Four Great Lakes states recorded their coolest July this summer in 115 years of record keeping. Two more recorded their second coolest July.

What ever happened to global warming?

“Nothing,” said Jeff Andresen, Michigan’s state climatologist.

“The long term patterns are still pretty much in the same direction as they’ve been,” he said. “And that’s a warmer region and world.”

While Great Lakes cities and states set records for cool July temperatures, New Mexico had its third warmest July. Arizona and Washington each had their ninth warmest July.

Globally, the combined land and ocean surface temperature for July 2009 was the fifth warmest on record, according to the preliminary data from the National Oceanic and Atmospheric Administration’s National Climatic Data Center. It was also the 33rd straight July with an average global temperature above the 20th century normal.

“At the same time that we were cooler than usual, there were other areas that were the exact opposite,” Andresen said. “Much hotter than normal.”

But there’s still no doubt that this has been a cool summer in the Midwest.

This was the coolest July on record in Ohio, Illinois, Indiana and Pennsylvania. It was the second coolest in Michigan and Wisconsin and the third coolest in Minnesota.

Michigan hasn’t seen a July this cool since Mount Pinatubo’s massive eruption over the Philippines in 1991, Andresen said. That explosion sent so much dust into the atmosphere that enough sunlight was blocked out to drive down global temperatures.

“But this year we don’t have any volcanoes,” Andresen said.

Instead, we have the jet stream, a narrow band of fast moving air that circles the globe and blows from west to east.
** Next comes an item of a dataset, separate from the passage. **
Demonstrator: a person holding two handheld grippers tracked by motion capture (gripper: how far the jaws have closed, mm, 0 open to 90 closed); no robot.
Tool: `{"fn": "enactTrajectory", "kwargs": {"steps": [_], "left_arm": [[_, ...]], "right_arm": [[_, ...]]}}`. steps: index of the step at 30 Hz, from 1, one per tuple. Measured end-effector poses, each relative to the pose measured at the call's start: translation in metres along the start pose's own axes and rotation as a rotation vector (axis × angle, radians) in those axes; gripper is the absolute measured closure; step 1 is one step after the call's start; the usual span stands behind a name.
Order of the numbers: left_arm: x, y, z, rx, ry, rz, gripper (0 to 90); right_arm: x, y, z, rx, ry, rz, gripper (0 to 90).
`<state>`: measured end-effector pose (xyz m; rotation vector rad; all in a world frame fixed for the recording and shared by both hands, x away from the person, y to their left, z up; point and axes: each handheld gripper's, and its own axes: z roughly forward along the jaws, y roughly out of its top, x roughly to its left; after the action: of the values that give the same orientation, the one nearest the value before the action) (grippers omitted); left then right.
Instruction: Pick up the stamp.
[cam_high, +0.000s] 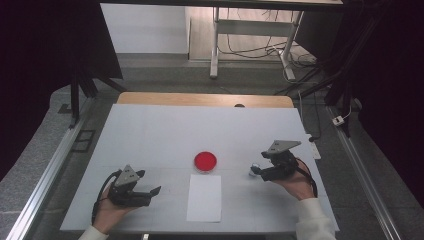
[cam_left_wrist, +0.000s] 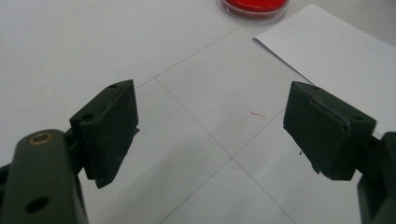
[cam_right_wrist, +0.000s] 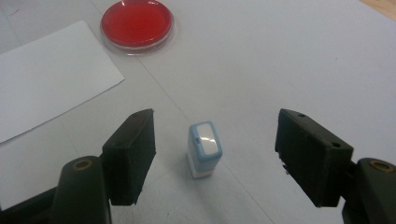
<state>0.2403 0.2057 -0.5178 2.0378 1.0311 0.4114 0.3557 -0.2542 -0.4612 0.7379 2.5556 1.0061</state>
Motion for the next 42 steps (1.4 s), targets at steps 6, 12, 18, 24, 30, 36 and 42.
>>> {"fn": "enactTrajectory", "kwargs": {"steps": [6,12,18,24,30,36,42], "left_arm": [[0.000,0.000,0.001,0.002,-0.001,-0.001,18.4],[0.002,-0.001,0.000,0.002,0.000,-0.003,18.4],[0.002,-0.001,0.000,0.002,0.001,-0.001,18.4],[0.003,-0.001,0.000,0.001,0.004,-0.005,18.4],[0.003,-0.002,0.000,0.002,0.005,-0.004,18.4],[0.004,-0.002,0.000,0.002,0.006,-0.004,18.3],[0.004,-0.002,-0.001,0.003,0.007,-0.003,18.3]], "right_arm": [[0.000,0.000,0.006,0.014,0.013,-0.004,31.6],[0.001,-0.002,0.012,0.033,0.030,-0.019,42.2],[0.002,-0.005,0.016,0.043,0.032,-0.027,49.9],[0.002,-0.006,0.019,0.057,0.029,-0.031,56.1],[0.002,-0.008,0.020,0.060,0.028,-0.040,64.3],[0.003,-0.008,0.020,0.060,0.023,-0.053,70.3],[0.004,-0.008,0.020,0.060,0.030,-0.066,73.6]]}}
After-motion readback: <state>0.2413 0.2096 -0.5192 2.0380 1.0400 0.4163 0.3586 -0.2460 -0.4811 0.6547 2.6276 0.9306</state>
Throughout June and July, the jet stream snaked north into Canada and picked up masses of cold air, Andresen said. Then it turned south and brought that cold air to the Midwest.

It’s not unusual for the jet stream to bring cool Canadian air to the region. But it usually doesn’t persist for as long as it did this summer, Andresen said.
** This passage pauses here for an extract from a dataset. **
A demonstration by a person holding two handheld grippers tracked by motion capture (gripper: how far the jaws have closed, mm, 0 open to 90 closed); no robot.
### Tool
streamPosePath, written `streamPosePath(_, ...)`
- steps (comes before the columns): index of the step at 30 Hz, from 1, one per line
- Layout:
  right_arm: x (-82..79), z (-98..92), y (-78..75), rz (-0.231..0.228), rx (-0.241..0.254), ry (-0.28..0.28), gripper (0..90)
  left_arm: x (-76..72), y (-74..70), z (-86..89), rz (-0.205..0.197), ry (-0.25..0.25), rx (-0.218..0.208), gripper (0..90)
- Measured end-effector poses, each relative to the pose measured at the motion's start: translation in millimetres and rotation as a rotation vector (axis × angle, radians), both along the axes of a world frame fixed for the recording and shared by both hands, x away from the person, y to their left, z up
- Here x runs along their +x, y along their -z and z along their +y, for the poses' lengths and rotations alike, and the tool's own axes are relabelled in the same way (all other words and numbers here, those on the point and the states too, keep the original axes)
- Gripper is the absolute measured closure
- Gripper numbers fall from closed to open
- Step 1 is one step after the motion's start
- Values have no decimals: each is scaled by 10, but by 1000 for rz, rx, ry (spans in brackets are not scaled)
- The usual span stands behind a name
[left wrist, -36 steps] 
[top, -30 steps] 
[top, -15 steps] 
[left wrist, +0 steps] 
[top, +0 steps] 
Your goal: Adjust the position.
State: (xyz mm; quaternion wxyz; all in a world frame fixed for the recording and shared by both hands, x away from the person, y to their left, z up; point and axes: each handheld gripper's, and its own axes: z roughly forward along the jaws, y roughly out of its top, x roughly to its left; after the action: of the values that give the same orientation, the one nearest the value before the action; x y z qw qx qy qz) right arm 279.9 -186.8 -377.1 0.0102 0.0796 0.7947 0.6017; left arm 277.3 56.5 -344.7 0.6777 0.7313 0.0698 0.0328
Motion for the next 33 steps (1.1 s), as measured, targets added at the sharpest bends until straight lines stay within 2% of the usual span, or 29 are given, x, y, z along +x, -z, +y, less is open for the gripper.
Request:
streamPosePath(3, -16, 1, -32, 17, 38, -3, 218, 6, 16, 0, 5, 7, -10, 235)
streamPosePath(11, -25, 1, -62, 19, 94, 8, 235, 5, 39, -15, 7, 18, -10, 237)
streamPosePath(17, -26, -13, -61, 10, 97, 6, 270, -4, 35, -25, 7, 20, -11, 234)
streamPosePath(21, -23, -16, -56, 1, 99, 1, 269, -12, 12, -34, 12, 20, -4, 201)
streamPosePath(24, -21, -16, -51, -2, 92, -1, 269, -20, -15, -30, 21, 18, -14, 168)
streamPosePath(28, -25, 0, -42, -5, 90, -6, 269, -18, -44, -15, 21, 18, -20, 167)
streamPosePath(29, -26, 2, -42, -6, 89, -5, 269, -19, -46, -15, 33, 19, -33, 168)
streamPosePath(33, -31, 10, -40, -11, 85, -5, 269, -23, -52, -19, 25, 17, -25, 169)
And a stubborn jet stream doesn’t just mean fewer days at the beach. Corn and soybean crops aren’t maturing as quickly as they have the last five years, said Gerald Tillman, deputy director of the Michigan Agriculture Statistics Field Office.

A few cool summer months don’t mean that there’s no hope for this year’s harvest.

“Sometimes mother nature catches up with the crop,” Tillman said. “If we’ve got a warm August and a warm September, and the fields have enough moisture, than it’ll catch up.”

Andresen said it’s reasonable to expect cool spells to drive some confusion about global warming. But changes that occur over the span of a few weeks don’t mean that long-term patterns have changed.

“These relatively short term variations in weather don’t make shifts in climate,” he said. “It has to take place on long, extended periods of time.”

David Thornton hasn’t noticed any uptick in climate change skepticism in Minnesota driven by the cool summer.

But that doesn’t mean that the region’s cooler short term trend is not playing into national politics regarding the long term issue of global warming, said Thornton, an assistant commissioner of that state’s Pollution Control Agency and part of a climate change advisory group.

He has seen national media reports connecting the cool summer to the ongoing debate in Washington D.C. over a bill that would regulate greenhouse gas emissions.

“I do think folks are pointing to the cooler summer as a reason to be skeptical of the need for climate change legislation,” Thorton said.